The Italian Carroll Gardens community in South Brooklyn is one of the few left in New York that holds onto its past, begrudgingly, and perhaps fleetingly, against the vicious eraser of chain stores, extreme wealth, and sameness that has come to define swaths of this city. What the community has lost in terms of businesses and population it has guarded in tradition. This past Sunday was a sacred one in the neighborhood, as the Feast of Our Lady of Sorrows took place for the 63rd consecutive year.
The Feast is organized by the Molesi community in Carroll Gardens. People from Mola di Bari, a tiny fishing village of 2,500 people on the Adriatic Sea in Southern Italy, began slowly arriving in the neighborhood in the 1930s, but thousands came after World War II once fishing jobs dried up in their hometown. There was already an established Italian community going back to the late 1800s, although mostly Sicilian and Neapolitan. By the mid-1960s there were more emigres from Mola di Bari in Carroll Gardens than in the Italian village. In 1960, 14 teenagers opened the Van Westerhout Cittadini Molesi Social Club on the corner of Court Street and Fourth Place; its doors are still open, that is if you are Molesi.
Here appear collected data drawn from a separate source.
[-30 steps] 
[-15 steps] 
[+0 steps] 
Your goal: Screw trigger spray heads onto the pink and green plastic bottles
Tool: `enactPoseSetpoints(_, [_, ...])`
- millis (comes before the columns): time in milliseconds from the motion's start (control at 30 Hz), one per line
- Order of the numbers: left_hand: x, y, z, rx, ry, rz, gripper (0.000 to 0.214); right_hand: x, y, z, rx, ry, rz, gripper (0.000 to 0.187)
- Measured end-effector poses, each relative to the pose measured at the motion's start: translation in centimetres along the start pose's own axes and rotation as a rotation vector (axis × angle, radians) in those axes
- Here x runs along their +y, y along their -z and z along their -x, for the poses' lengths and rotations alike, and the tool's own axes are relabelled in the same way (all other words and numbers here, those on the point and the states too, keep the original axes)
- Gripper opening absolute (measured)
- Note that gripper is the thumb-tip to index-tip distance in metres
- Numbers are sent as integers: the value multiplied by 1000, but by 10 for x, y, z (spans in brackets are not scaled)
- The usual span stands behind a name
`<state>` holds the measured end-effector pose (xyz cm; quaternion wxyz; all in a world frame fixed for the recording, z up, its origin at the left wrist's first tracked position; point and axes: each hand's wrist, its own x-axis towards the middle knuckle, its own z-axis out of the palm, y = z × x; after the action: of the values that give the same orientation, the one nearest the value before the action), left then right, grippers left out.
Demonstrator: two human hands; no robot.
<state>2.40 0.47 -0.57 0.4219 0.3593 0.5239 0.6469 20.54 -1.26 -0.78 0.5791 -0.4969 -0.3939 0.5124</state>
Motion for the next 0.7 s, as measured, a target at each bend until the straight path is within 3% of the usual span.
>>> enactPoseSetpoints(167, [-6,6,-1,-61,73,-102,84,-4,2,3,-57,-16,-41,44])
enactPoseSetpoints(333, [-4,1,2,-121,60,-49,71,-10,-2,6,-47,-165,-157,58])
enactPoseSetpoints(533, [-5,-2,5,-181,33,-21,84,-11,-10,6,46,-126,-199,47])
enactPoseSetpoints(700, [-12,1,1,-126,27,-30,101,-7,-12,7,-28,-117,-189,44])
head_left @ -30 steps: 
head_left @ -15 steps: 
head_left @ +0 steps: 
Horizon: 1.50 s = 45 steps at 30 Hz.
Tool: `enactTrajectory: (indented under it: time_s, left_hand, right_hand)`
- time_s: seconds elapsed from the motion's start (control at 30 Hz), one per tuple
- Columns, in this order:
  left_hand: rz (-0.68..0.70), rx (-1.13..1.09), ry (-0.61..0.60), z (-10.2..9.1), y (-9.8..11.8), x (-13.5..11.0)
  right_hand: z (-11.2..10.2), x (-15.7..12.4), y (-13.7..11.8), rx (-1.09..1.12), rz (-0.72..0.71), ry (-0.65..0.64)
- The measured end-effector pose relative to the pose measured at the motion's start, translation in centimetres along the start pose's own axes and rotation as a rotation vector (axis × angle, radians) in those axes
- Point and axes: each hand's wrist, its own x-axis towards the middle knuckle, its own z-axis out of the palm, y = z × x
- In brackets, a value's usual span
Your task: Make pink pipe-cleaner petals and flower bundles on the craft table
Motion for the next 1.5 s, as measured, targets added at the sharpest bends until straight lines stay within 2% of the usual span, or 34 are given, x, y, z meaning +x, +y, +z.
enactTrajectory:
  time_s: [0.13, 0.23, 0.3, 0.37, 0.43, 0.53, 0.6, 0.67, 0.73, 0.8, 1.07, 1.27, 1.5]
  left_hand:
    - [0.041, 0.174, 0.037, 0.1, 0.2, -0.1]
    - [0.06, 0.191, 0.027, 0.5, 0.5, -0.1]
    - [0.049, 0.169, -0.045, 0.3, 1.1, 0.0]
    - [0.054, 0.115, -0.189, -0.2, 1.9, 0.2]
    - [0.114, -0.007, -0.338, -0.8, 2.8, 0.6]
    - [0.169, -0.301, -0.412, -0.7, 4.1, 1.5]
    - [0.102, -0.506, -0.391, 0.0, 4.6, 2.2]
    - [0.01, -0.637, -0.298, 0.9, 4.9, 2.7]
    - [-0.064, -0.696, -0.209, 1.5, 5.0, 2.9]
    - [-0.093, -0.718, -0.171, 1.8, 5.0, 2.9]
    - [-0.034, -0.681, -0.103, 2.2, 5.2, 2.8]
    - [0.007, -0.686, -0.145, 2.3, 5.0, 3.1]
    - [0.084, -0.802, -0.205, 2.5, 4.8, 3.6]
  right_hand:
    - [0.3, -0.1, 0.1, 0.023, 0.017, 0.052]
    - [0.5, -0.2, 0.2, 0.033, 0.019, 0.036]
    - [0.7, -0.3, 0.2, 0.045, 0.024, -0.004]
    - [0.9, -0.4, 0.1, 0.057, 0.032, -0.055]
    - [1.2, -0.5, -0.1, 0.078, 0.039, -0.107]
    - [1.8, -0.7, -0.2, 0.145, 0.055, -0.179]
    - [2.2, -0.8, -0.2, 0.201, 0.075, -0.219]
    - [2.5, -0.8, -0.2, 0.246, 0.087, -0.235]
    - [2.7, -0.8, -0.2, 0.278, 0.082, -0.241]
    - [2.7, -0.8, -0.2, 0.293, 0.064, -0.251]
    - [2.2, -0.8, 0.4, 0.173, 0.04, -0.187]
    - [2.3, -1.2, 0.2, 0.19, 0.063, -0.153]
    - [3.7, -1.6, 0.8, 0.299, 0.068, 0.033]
In search of prosperity here, the arrivals from Mola brought with them the Feast of Our Lady of Sorrows. As Lisa M. Collins of the South Brooklyn Post recently wrote in a must-read feature about the community:
[W]hen the people of Mola di Bari came to Carroll Gardens, they brought with them a sacred tradition from their hometown. In 1948, an exact replica of the town idol, which stands in the town square, the Maria Santissima Addolorata, named ‘Our Lady of Sorrows,’ and wearing an elaborate medieval dress, was brought over on the boat.
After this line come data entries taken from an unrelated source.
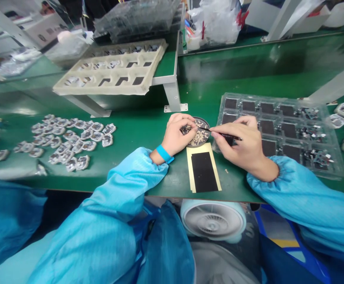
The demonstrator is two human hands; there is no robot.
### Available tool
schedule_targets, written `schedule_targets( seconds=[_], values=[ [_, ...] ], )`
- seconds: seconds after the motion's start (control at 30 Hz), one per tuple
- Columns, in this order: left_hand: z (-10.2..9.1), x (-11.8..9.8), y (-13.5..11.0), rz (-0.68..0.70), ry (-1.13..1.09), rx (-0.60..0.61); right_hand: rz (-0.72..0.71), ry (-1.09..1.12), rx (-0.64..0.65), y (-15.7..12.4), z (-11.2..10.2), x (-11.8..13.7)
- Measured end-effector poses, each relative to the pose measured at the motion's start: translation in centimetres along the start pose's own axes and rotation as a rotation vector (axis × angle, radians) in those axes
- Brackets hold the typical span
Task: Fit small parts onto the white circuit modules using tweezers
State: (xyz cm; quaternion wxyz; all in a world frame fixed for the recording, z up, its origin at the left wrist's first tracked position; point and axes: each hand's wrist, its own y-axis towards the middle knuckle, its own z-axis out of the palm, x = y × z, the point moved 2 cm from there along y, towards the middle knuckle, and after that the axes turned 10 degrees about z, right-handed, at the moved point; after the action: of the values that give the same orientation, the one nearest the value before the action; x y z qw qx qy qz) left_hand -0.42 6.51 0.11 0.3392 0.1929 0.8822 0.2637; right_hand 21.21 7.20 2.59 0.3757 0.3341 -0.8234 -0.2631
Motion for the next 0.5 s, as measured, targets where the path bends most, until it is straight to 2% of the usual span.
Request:
schedule_targets(
  seconds=[0.33,0.5],
  values=[
    [-0.1,-0.9,-0.1,-0.002,0.028,0.070,-0.045,-0.053,0.053,-0.4,1.3,0.4],
    [-0.2,-0.3,-0.1,-0.021,0.037,0.051,-0.007,0.001,-0.019,-0.1,0.7,0.3]
  ],
)
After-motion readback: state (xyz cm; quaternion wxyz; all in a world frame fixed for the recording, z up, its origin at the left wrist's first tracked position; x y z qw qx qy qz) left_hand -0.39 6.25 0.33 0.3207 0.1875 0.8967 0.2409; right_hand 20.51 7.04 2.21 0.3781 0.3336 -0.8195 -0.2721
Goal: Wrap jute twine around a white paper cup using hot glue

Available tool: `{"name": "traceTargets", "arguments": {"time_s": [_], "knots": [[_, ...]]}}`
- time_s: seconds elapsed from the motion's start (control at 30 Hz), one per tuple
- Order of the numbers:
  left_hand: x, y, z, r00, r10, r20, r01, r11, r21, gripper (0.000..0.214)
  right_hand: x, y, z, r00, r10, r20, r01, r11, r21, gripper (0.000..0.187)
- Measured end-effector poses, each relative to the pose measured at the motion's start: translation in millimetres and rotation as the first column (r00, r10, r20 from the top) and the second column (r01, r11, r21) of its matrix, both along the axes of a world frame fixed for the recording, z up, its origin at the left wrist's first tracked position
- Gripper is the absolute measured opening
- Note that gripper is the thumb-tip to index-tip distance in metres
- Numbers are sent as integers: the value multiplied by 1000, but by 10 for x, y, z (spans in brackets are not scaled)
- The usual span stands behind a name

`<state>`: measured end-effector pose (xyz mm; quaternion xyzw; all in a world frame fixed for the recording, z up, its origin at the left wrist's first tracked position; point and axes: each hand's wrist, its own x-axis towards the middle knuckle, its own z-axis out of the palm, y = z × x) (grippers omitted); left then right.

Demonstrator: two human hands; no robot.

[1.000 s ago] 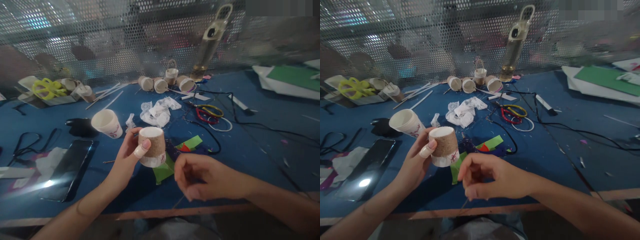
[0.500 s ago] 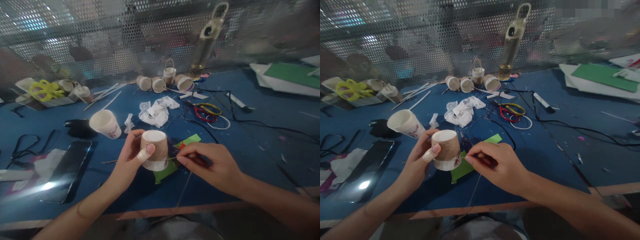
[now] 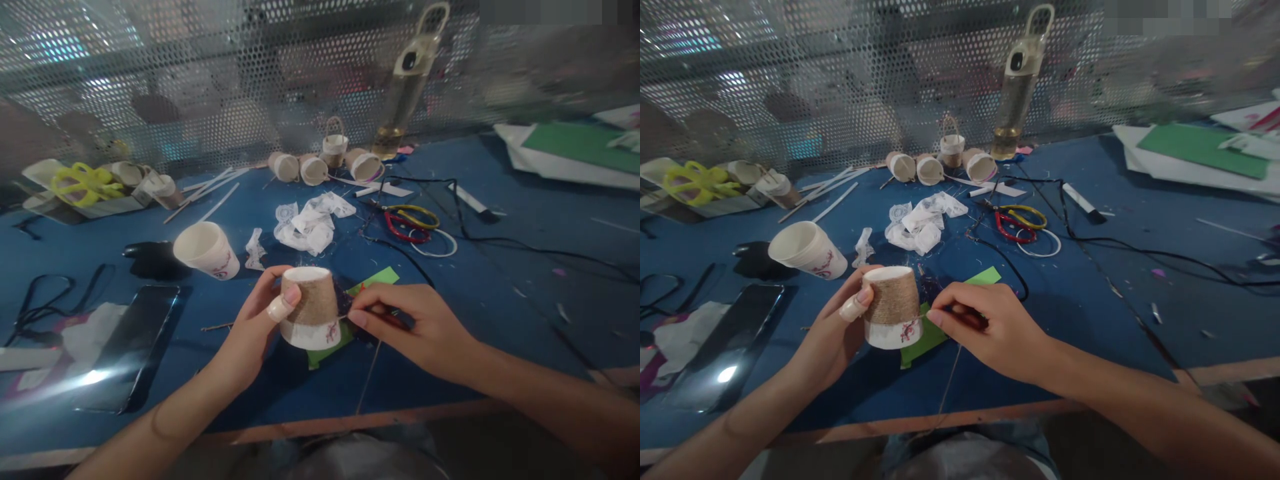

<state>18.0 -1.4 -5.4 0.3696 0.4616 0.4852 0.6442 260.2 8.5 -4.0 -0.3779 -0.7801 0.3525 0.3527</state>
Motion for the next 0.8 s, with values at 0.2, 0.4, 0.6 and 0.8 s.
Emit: {"name": "traceTargets", "arguments": {"time_s": [0.2,0.4,0.6,0.8], "knots": [[3,-26,4,999,-18,31,19,999,-44,43,-12,7,-8,1000,21,-17,-21,1000,-21,24],[31,-20,-1,997,-27,66,31,998,-56,44,-31,8,-24,999,29,-21,-29,1000,-10,24],[38,-30,7,995,-52,86,57,997,-58,45,-52,10,-41,999,46,-16,-46,999,22,24],[20,-18,-19,992,-82,98,86,996,-35,43,-12,4,-111,999,31,-11,-30,996,86,18]]}}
For the past 62 years, twice a year, the Italian Carroll Gardens community, lead by the local Molesi leaders, gather at Sacred Hearts-St. Stephens Roman Catholic Church at Summit and Hicks streets. Men carry the statue of the sorrowful Maria on their shoulders in an hours-long procession throughout Carroll Gardens that includes singing, traditional clothing, incense, and stopping every once in a while to play instruments and sing. The Mary is in mourning over the death of Jesus, and is symbolic of the suffering parents feel when a child dies.
I arrived at the church shortly before 3 on Sunday, as hundreds of old men and women dressed in dark suits prepared to lead the Maria statue out of the church. The Feast is always the second Sunday of September; Good Friday is the other day of the year the statue is taken out. As many Molesi who lived in Carroll Gardens have scattered to Bensonhurst, Staten Island, and elsewhere, it had the feel of a reunion. Cheap firecrackers gave the signal to march, and a ragtag band kept up the rear of the procession. It seemed pulled from a Fellini film.
I followed the band as we set out on Hicks Street. The streets were blocked off for the procession. A thick nostalgia enveloped me like fog, and I grew emotional thinking about the continuity of the tradition. We stopped at the police station and later Scotto Funeral Home. I spoke to one old woman who has lived her whole life on Tompkins Place in Carroll Gardens, and has never missed a feast. She gave me rosary beads. I departed around 5, but the procession still had two hours to go before it returned to the church for a fireworks display and then Mass in Italian.